Problem >>
Among the records, find the lines that hold the string "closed" and return them.

Available data >>
== == ==

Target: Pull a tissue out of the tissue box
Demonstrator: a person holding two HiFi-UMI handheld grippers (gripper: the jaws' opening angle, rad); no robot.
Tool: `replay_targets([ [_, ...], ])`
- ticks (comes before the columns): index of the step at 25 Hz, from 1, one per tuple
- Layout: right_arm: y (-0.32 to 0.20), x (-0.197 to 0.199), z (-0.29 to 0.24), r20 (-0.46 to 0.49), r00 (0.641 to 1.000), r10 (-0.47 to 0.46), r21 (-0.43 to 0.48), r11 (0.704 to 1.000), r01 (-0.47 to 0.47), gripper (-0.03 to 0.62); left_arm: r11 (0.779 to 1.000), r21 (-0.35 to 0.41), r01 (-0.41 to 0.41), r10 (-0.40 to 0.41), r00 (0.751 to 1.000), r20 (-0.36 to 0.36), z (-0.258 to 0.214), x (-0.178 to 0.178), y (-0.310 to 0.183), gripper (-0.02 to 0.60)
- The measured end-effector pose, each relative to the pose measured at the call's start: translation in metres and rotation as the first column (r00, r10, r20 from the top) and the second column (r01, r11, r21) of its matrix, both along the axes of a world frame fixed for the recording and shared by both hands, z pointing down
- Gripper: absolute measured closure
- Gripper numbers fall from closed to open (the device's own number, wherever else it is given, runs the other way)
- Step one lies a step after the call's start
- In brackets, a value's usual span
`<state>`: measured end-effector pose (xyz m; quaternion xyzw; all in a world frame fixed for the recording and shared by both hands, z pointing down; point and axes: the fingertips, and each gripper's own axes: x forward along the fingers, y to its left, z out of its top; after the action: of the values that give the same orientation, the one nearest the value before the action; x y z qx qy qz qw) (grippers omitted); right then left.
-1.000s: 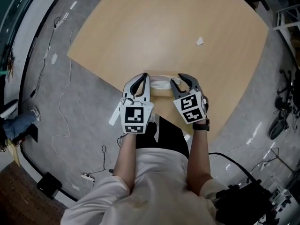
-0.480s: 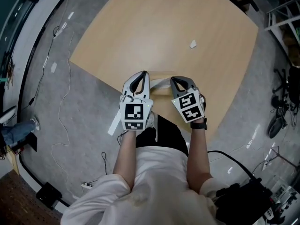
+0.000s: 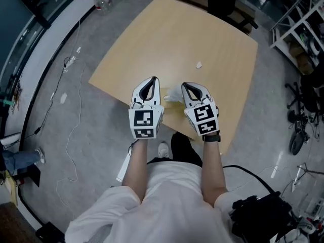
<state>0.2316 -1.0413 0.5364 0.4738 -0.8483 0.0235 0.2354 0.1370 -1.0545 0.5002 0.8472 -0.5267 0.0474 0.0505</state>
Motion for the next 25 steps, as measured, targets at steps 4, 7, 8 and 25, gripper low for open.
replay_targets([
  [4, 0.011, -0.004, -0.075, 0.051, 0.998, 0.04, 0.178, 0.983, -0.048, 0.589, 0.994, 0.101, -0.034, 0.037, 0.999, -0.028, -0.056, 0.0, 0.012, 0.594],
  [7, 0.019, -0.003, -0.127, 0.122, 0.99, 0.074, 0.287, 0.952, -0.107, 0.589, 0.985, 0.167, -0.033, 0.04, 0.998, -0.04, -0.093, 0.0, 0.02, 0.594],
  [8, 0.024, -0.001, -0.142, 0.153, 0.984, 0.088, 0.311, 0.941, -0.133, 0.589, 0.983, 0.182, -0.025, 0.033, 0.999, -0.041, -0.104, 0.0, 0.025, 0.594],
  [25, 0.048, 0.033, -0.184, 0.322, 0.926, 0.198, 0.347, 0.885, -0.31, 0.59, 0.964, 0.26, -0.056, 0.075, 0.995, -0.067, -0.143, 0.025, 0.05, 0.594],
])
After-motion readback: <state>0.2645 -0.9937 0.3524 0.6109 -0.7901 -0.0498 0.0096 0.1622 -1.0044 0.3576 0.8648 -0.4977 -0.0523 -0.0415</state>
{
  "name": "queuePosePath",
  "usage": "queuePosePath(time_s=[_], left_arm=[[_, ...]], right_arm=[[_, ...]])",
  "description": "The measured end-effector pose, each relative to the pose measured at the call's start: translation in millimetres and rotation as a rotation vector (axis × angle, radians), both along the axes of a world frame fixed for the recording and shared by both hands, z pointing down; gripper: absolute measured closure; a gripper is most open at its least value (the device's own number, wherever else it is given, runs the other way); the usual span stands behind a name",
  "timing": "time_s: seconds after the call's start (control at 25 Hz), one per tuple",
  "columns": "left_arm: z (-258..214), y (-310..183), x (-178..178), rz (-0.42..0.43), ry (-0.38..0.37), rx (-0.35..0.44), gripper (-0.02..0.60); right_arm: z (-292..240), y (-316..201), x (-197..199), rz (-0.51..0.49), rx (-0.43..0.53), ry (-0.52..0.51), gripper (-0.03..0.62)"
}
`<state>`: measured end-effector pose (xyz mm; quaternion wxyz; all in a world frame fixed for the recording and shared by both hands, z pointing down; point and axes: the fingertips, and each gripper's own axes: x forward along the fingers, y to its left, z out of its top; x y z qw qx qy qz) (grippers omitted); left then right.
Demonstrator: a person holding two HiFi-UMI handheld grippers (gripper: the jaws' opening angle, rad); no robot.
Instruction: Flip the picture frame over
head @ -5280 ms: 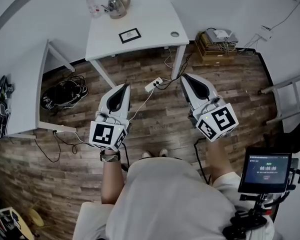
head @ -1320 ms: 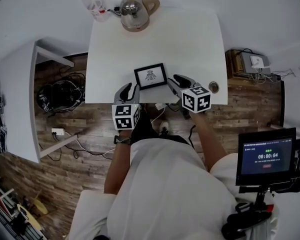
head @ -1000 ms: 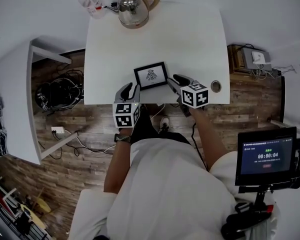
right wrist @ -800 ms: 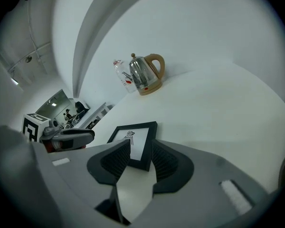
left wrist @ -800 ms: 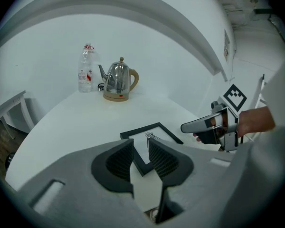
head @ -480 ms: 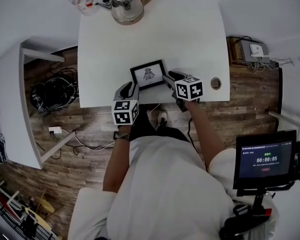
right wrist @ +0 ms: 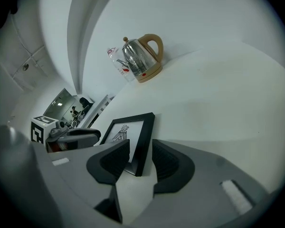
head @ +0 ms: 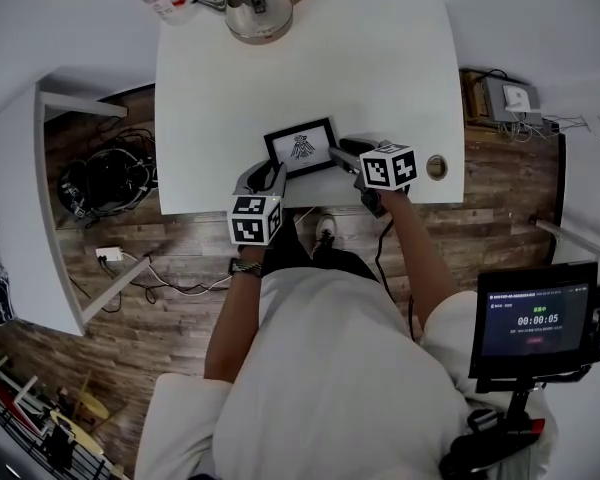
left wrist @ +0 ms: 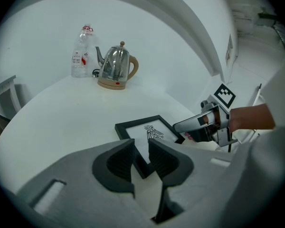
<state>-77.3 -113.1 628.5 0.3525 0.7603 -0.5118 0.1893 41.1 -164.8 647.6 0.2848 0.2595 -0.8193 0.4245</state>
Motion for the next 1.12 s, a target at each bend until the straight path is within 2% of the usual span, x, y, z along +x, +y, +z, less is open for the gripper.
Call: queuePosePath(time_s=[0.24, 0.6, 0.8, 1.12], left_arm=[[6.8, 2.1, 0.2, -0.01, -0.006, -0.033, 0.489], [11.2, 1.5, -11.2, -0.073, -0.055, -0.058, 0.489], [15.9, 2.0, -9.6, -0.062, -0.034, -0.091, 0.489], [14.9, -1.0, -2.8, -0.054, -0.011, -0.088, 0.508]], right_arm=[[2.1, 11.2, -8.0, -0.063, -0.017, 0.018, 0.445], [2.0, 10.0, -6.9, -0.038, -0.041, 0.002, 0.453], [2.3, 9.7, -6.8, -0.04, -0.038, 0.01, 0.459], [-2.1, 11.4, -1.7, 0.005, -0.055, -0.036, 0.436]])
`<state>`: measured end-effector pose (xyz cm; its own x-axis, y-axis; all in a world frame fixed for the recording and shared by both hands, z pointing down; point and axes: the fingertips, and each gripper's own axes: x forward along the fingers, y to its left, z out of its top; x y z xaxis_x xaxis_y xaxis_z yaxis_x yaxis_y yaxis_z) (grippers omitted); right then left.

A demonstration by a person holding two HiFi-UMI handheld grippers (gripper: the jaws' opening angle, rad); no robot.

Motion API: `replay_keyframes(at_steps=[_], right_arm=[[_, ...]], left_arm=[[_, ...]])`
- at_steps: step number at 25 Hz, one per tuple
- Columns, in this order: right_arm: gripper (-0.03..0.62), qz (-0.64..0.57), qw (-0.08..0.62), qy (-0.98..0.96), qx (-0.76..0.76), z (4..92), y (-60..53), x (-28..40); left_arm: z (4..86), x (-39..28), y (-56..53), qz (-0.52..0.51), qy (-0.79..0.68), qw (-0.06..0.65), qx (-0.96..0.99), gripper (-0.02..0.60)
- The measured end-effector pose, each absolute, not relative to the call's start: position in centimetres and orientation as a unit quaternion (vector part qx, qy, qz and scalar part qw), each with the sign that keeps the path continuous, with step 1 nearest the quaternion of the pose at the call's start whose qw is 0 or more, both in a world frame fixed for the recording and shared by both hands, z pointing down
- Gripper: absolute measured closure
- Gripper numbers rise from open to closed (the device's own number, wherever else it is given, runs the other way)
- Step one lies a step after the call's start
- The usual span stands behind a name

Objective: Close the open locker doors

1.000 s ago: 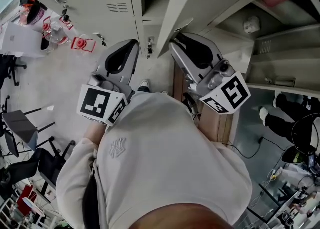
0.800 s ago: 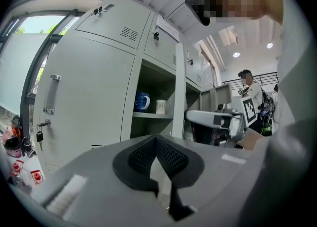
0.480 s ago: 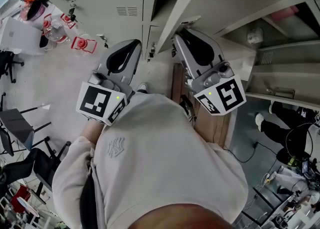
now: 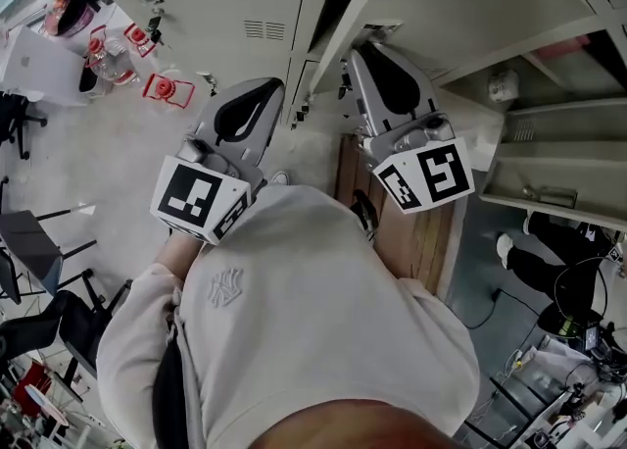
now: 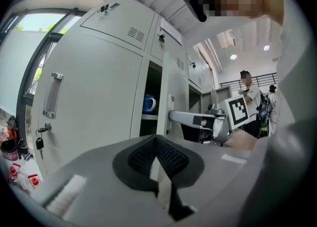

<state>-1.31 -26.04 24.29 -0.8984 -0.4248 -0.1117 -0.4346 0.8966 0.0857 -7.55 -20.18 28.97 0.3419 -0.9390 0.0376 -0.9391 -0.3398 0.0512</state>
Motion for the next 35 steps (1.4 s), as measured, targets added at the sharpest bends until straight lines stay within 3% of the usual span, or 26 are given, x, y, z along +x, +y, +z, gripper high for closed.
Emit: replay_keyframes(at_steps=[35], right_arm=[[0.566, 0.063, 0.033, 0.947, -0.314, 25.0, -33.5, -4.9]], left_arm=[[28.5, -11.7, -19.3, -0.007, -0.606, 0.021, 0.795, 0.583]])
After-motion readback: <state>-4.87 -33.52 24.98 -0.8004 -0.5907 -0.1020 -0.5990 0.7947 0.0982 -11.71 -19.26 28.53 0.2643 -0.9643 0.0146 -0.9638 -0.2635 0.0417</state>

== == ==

Solution to the exercise >>
- Gripper numbers fall from closed to open (the device's own number, wherever else it is given, runs the other way)
- Gripper numbers rise from open to closed (the device's own number, wherever else it is given, runs the other way)
Motion for the next 35 steps (1.4 s), as measured, targets added at the sharpest bends until straight lines stay within 3% of the usual span, or 26 are given, x, y, z along +x, +y, +z, gripper high for closed.

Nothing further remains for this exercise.